L’intervista a Michele Moltrasio

Michele Moltrasio, ad Gruppo Gabel

Nuovi progetti, rilancio dei marchi e nuovi mercati: come sta andando il 2019?

Stiamo avviando contatti interessanti per la nuova divisione contract lusso La Suite Somma, per hotellerie, residential, spa. Si tratta di un prodotto orgogliosamente Made in Italy (controlliamo l’intera filiera produttiva), sartoriale e be-spoke che abbiamo presentato al Salone del Mobile questa primavera e che porteremo a novembre a Shanghai. Prosegue inoltre il progetto con Aeon con i corner Gabel: nelle prossime settimane avremo un incontro per definire le prossime collezioni e ospiteremo il presidente del Gruppo. In ambito retail abbiamo inoltre iniziato un processo di restyling dei nostri store Gabelcasa, introducendo fra l’altro capsule collection come “Gabelhub” dedicata a un pubblico giovane e attento alla moda.

Che impatto prevedete avrà il progetto di sviluppo retail in Giappone in partnership con Aeon e quello per le vendite online con Mendale in Cina?

La crescita all’estero nel settore tessile casa si basa su partnership che devono essere solide e soprattutto regolate da logiche win-win. Ogni Paese ha logiche commerciali molto diverse e nessuno può improvvisare. È per questo che scegliamo partner locali con cui consolidare relazioni importanti e durature. Nel frattempo le abitudini di consumo si trasformano, la crescita dell’eCommerce ne è un esempio. Sono sfide stimolanti che siamo pronti a compiere insieme ai giusti partner.
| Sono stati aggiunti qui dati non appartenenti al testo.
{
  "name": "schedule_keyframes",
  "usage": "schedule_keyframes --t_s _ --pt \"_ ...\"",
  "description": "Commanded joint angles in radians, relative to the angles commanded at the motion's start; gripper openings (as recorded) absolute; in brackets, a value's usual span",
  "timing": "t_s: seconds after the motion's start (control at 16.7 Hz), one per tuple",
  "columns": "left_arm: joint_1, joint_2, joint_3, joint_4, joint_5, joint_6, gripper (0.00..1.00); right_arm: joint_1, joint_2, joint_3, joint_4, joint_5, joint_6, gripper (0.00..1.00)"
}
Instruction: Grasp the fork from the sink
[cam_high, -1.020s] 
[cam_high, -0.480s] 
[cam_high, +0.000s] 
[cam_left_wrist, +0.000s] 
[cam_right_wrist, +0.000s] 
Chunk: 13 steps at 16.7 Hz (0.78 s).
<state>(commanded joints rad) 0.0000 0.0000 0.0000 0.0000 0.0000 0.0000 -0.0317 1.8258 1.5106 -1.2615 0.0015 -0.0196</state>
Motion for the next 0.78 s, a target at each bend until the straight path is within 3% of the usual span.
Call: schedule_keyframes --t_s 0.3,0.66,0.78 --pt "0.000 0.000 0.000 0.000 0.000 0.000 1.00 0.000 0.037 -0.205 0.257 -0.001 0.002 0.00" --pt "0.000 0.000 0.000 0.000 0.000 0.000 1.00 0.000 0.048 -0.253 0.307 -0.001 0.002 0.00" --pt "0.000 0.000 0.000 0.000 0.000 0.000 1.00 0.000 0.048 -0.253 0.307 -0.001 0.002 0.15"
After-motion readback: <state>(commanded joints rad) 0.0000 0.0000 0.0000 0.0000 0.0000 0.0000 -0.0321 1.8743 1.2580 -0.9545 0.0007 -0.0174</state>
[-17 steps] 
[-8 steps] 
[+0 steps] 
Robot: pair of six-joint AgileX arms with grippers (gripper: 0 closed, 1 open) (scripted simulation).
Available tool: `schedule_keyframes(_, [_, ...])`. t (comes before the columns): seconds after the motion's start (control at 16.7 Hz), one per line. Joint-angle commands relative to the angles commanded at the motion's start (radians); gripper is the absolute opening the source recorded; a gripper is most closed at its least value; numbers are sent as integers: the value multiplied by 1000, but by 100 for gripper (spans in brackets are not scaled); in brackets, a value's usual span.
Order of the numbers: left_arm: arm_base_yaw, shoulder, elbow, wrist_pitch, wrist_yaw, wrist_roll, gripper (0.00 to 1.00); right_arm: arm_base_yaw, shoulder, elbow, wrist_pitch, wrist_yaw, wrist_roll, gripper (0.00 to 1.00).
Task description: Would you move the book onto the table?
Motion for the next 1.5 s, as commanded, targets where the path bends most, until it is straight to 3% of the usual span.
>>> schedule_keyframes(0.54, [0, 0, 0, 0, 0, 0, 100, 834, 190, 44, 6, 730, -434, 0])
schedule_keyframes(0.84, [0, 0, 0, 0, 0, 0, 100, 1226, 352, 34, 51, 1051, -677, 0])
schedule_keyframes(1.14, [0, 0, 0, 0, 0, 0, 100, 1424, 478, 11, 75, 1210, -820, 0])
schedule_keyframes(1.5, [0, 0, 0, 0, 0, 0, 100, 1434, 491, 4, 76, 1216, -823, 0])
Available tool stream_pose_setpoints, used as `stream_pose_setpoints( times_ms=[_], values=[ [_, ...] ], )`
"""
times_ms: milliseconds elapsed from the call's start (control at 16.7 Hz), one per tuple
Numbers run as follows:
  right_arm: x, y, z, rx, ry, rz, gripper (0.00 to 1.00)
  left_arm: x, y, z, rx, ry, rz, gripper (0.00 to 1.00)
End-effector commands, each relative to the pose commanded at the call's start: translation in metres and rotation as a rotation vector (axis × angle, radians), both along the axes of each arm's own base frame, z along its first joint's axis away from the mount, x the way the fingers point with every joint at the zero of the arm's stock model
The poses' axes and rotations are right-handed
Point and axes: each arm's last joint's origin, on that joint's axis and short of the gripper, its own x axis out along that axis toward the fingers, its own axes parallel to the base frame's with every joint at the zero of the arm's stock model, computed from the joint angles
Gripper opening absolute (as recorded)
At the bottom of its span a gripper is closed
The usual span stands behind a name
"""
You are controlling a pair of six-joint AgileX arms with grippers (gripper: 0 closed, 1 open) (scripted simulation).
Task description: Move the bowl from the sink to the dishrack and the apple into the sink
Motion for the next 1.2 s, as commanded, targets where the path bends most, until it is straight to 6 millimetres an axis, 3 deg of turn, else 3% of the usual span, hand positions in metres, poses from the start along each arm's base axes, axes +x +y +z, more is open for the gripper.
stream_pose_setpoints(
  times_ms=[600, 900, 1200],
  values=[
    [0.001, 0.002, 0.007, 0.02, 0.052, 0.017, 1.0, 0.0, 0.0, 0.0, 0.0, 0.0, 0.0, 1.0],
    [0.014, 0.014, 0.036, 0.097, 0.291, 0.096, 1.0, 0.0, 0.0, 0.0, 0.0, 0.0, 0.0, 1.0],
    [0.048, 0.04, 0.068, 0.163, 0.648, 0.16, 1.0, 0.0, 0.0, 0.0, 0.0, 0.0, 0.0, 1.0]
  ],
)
Il mercato d’élite può essere la risposta alle difficoltà della competizione internazionale?

Il Made in Italy è il terzo marchio più conosciuto al mondo e sarebbe un errore non essere a bordo di questo treno. Siamo rimasti gli unici a tessere, stampare e tingere in Italia e possiamo parlare con orgoglio di Made in Italy. Naturalmente è un plus che all’estero vale ancora di più ed è spendibile. Parallelamente il Gruppo sta attuando (con un percorso iniziato più di un anno fa, naturale evoluzione della nostra vision che già negli anni 80 ci ha portato ad acquisire una centrale idroelettrica) una serie di passi che lo porteranno a ottenere ulteriori certificazioni di sostenibilità e qualità. Crediamo che sempre di più ci sarà attenzione a questi valori presso il nostro pubblico e che ci sarà un divario sempre più netto tra i brand che avranno fatto propri questi valori e chi non lo farà o li sfrutterà solo a livello marketing.